A Prime Example of Why Lying is Indavisable

By: Erin Rose Hennessy

Everyone has probably heard of the expression “well, that escalated quickly.”

That phrase was in true form earlier this week. It was a Tuesday night and I was “allowing” myself to stay up just a little later playing Minecraft. As a very creative person who loves building, houses, and maps, Minecraft is one of those games that just cannot get boring for me. I wasn’t quite finished with a portion of a house I was making so I stayed up just a little bit later. That proved to be a terrible, terrible decision.

To set the scene, I live directly across from a university in my town. Their front lawn faces mine, and they have a big expanse of woods on the south side of their campus, which is a very popular area for students and residents alike to take a stroll through. They also have a duck pond and flower gardens, so this is a very heavily frequented place by families, children, students, and neighborhood folks.

I noticed the police cars first. There were three, parked right outside my apartment building. One of the spotlights was shining directly into my field of vision so I had a hard time seeing much but I could see flashlights moving quickly through the woods as if the officers were in search of something. My first thought was something along the lines of either a missing kid or some sort of police chase that ended on foot.

I was about to shrug and shut down my tablet for the night when it pinged to notify me that my coworker was messaging me. Now, some of you are probably thinking “for God’s sake, do not read that!” but I did. I read the words “active shooter across the street!” and I immediately went into panic mode. My brain read that as “oh, crap, someone is just picking people off one by one” so of course, I logged into my web browser to find out what all the panic and alarm is really about.

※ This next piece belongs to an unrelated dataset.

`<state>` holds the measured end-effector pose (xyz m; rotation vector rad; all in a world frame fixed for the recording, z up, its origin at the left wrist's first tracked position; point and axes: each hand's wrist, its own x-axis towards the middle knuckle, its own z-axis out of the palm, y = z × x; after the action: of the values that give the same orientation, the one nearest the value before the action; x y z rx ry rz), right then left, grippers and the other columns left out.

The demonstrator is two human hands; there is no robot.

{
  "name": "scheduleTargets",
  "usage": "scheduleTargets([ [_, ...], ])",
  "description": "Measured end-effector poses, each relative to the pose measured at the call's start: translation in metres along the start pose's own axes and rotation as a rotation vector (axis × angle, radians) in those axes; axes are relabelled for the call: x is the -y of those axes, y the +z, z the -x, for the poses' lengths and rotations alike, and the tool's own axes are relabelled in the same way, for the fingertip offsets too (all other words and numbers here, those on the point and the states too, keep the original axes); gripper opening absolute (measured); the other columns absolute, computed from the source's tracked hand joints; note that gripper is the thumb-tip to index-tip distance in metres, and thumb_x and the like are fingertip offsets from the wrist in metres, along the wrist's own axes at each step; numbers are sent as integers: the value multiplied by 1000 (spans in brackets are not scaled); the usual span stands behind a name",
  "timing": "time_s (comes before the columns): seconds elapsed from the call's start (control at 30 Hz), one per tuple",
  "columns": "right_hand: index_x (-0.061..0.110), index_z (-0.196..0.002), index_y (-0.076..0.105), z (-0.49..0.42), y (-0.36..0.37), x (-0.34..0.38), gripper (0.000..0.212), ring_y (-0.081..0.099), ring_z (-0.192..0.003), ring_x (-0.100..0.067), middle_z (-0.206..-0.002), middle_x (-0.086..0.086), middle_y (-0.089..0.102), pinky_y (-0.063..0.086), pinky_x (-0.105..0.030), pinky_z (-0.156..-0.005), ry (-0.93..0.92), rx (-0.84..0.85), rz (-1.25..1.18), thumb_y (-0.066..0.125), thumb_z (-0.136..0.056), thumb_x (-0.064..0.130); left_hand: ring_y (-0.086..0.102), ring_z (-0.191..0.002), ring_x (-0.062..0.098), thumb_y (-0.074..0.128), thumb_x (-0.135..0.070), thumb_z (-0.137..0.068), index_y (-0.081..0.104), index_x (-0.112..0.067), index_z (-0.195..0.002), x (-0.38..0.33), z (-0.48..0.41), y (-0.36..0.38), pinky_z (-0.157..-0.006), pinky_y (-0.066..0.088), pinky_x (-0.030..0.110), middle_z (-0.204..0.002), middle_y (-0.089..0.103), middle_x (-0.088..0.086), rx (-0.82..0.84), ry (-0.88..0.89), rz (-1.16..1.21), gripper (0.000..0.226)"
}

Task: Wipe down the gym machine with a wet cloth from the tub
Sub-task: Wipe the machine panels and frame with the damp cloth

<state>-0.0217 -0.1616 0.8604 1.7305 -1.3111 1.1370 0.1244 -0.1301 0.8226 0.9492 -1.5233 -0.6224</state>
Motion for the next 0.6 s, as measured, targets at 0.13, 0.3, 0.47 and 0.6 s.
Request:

Initially, the story was reported as an unarmed security guard for the school was doing his rounds. As he walked through the woods, he encountered a man who apparently shot him in the shoulder when the guard asked him to leave. The guard was transported to the hospital where he was treated and released. For those of you asking “overkill, much?” yes, there is more to this story.

So, because there was supposedly this crazed gunman on the loose, the police reacted quickly, efficiently, and soon enough there were dozens of police officers, several canine units, and a police helicopter on the scene looking for a dude who had a gun and couldn’t be located. They put the university on lockdown and told nearby residents to stay inside, lock their doors, and call 911 immediately if we spotted anything suspicious.

Of course, the thoughts running through my mind, and I’m sure the rest of my neighbors and the students on campus, were so traumatic and so panic-inducing, that sleep was elusive for many people that night. The neighborhood lockdown was lifted at midnight, and the campus was given the all-clear at 2 AM after a very thorough search by police officers and campus security personnel. Even though they had not caught a suspect, they were confident that there was no threat to public safety.

I finally fell asleep at 1:45 AM that morning. I get up at 5:30 for work.

The next day, the real truth came out. I’ll leave out the choice expletives I used when I found out.

The security guard had brought his own gun to work. Guns are not allowed on university grounds, which is why their guards are unarmed. He brought his own gun and was “handling it” when it went off, and he shot his own self in the shoulder. When asked why he made up this elaborate story, he claimed he was “afraid he would get fired.”

Well, he got fired from his job. He also got arrested for filing a false police report.

This is a prime example of how one lie can make a world of trouble. Not only did this guard lie to the police officers and his place of employment, he terrorized the university’s students and the neighborhood. None of us knew there wasn’t a crazy gunman on the loose. We all reacted as if our lives were in danger, because we didn’t know they weren’t. I’m a little bothered by some comments against the students and neighboring community, saying “we were never in real danger” or “we shouldn’t need therapy or counseling” or “we were merely inconvenienced.”

Here’s the thing. Even for people without anxiety, that night was terrifying. All of us thought we could potentially become the next victim, that a gunman was going to bust in looking for a hiding spot or another person to kill. The whole neighborhood was on alert, and I can only imagine what it was like for the students locked down in their dormitories, not able to leave or get any sleep before classes the next day. I am offended by people saying that this was an “inconvenience.” An inconvenience is when you run into rush hour traffic, or your favorite restaurant is closed on your birthday (true story). This was far from inconvenience. I think the students especially, but also the neighborhood, has the right to ask for what they need to recover from this instance. In this day and age especially, we all understand how very real this threat can potentially be.

I would like to thank the dozens of police officers who did ensure public safety, though. I felt safer with them there and even told myself “If you’re really scared, look out the window. The police are right there and will hear you.”